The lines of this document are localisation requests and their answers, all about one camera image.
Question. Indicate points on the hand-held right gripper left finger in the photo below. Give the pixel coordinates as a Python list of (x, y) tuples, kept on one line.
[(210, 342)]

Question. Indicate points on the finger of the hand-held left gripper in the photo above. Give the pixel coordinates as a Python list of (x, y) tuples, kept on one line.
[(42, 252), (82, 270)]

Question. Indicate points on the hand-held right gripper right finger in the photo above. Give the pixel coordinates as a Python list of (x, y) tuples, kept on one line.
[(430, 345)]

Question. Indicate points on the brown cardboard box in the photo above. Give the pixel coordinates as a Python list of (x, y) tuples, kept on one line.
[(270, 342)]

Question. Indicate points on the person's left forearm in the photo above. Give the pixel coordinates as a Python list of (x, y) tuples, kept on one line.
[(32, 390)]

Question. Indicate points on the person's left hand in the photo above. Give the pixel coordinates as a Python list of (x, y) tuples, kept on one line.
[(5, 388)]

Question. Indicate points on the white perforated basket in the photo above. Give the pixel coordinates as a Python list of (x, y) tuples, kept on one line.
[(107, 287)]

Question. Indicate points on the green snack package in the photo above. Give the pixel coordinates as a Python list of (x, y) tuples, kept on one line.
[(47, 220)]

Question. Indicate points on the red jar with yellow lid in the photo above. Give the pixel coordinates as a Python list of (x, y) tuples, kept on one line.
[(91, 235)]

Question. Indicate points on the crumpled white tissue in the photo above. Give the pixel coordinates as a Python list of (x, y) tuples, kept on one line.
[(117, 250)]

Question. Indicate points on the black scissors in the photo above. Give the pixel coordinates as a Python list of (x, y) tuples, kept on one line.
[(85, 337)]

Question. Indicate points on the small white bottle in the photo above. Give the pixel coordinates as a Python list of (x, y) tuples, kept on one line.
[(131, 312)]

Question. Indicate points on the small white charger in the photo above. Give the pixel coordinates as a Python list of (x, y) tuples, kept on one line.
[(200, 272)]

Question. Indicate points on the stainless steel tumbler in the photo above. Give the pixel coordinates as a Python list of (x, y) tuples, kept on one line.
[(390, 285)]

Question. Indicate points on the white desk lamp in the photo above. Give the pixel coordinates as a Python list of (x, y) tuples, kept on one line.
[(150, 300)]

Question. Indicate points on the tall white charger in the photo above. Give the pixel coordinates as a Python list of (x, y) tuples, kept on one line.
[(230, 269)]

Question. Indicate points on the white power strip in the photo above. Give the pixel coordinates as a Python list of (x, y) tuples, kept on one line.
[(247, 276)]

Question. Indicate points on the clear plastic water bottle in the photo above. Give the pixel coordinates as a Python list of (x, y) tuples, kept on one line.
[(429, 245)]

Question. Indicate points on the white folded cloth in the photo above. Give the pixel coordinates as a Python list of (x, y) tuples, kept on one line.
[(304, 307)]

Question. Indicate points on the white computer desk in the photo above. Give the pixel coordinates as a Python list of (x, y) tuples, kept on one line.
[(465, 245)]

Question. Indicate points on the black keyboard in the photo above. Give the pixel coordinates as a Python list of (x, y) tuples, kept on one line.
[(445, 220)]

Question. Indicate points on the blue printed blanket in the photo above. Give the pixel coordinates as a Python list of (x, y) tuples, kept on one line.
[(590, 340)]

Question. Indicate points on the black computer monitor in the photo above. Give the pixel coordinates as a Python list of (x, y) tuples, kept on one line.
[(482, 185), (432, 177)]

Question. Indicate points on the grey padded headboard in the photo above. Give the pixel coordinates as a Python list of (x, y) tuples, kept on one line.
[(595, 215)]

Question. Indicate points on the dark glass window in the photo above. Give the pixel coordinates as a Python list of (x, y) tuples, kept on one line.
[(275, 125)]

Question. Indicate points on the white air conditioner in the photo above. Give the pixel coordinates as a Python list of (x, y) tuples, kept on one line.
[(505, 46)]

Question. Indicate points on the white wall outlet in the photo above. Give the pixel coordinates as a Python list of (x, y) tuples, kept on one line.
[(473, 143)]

* [INSTRUCTIONS FOR THE TASK]
A complete, exact repeat of the records is the required answer.

* [ANSWER SECTION]
The lines of this document are localisation requests and their answers, all about one camera image.
Question. Indicate points on the hand-held right gripper left finger in the photo below. Give the pixel coordinates as a Python list of (x, y) tuples, kept on one line.
[(210, 342)]

Question. Indicate points on the finger of the hand-held left gripper in the photo above. Give the pixel coordinates as a Python list of (x, y) tuples, kept on one line.
[(42, 252), (82, 270)]

Question. Indicate points on the hand-held right gripper right finger in the photo above. Give the pixel coordinates as a Python list of (x, y) tuples, kept on one line.
[(430, 345)]

Question. Indicate points on the brown cardboard box in the photo above. Give the pixel coordinates as a Python list of (x, y) tuples, kept on one line.
[(270, 342)]

Question. Indicate points on the person's left forearm in the photo above. Give the pixel coordinates as a Python list of (x, y) tuples, kept on one line.
[(32, 390)]

Question. Indicate points on the person's left hand in the photo above. Give the pixel coordinates as a Python list of (x, y) tuples, kept on one line.
[(5, 388)]

Question. Indicate points on the white perforated basket in the photo above. Give the pixel coordinates as a Python list of (x, y) tuples, kept on one line.
[(107, 287)]

Question. Indicate points on the green snack package in the photo above. Give the pixel coordinates as a Python list of (x, y) tuples, kept on one line.
[(47, 220)]

Question. Indicate points on the red jar with yellow lid in the photo above. Give the pixel coordinates as a Python list of (x, y) tuples, kept on one line.
[(91, 235)]

Question. Indicate points on the crumpled white tissue in the photo above. Give the pixel coordinates as a Python list of (x, y) tuples, kept on one line.
[(117, 250)]

Question. Indicate points on the black scissors in the photo above. Give the pixel coordinates as a Python list of (x, y) tuples, kept on one line.
[(85, 337)]

Question. Indicate points on the small white bottle in the photo above. Give the pixel coordinates as a Python list of (x, y) tuples, kept on one line.
[(131, 312)]

Question. Indicate points on the small white charger in the photo above. Give the pixel coordinates as a Python list of (x, y) tuples, kept on one line.
[(200, 272)]

Question. Indicate points on the stainless steel tumbler in the photo above. Give the pixel coordinates as a Python list of (x, y) tuples, kept on one line.
[(390, 285)]

Question. Indicate points on the white desk lamp in the photo above. Give the pixel coordinates as a Python list of (x, y) tuples, kept on one line.
[(150, 300)]

Question. Indicate points on the tall white charger in the photo above. Give the pixel coordinates as a Python list of (x, y) tuples, kept on one line.
[(230, 269)]

Question. Indicate points on the white power strip in the photo above. Give the pixel coordinates as a Python list of (x, y) tuples, kept on one line.
[(247, 276)]

Question. Indicate points on the clear plastic water bottle in the photo above. Give the pixel coordinates as a Python list of (x, y) tuples, kept on one line.
[(429, 245)]

Question. Indicate points on the white folded cloth in the photo above. Give the pixel coordinates as a Python list of (x, y) tuples, kept on one line.
[(304, 307)]

Question. Indicate points on the white computer desk in the photo above. Give the pixel coordinates as a Python list of (x, y) tuples, kept on one line.
[(465, 245)]

Question. Indicate points on the black keyboard in the photo above. Give the pixel coordinates as a Python list of (x, y) tuples, kept on one line.
[(445, 220)]

Question. Indicate points on the blue printed blanket in the photo above. Give the pixel coordinates as a Python list of (x, y) tuples, kept on one line.
[(590, 340)]

Question. Indicate points on the black computer monitor in the photo above. Give the pixel coordinates as a Python list of (x, y) tuples, kept on one line.
[(482, 185), (432, 177)]

Question. Indicate points on the grey padded headboard in the photo above. Give the pixel coordinates as a Python list of (x, y) tuples, kept on one line.
[(595, 215)]

Question. Indicate points on the dark glass window in the photo above. Give the pixel coordinates as a Python list of (x, y) tuples, kept on one line.
[(275, 125)]

Question. Indicate points on the white air conditioner in the photo above. Give the pixel coordinates as a Python list of (x, y) tuples, kept on one line.
[(505, 46)]

Question. Indicate points on the white wall outlet in the photo above. Give the pixel coordinates as a Python list of (x, y) tuples, kept on one line.
[(473, 143)]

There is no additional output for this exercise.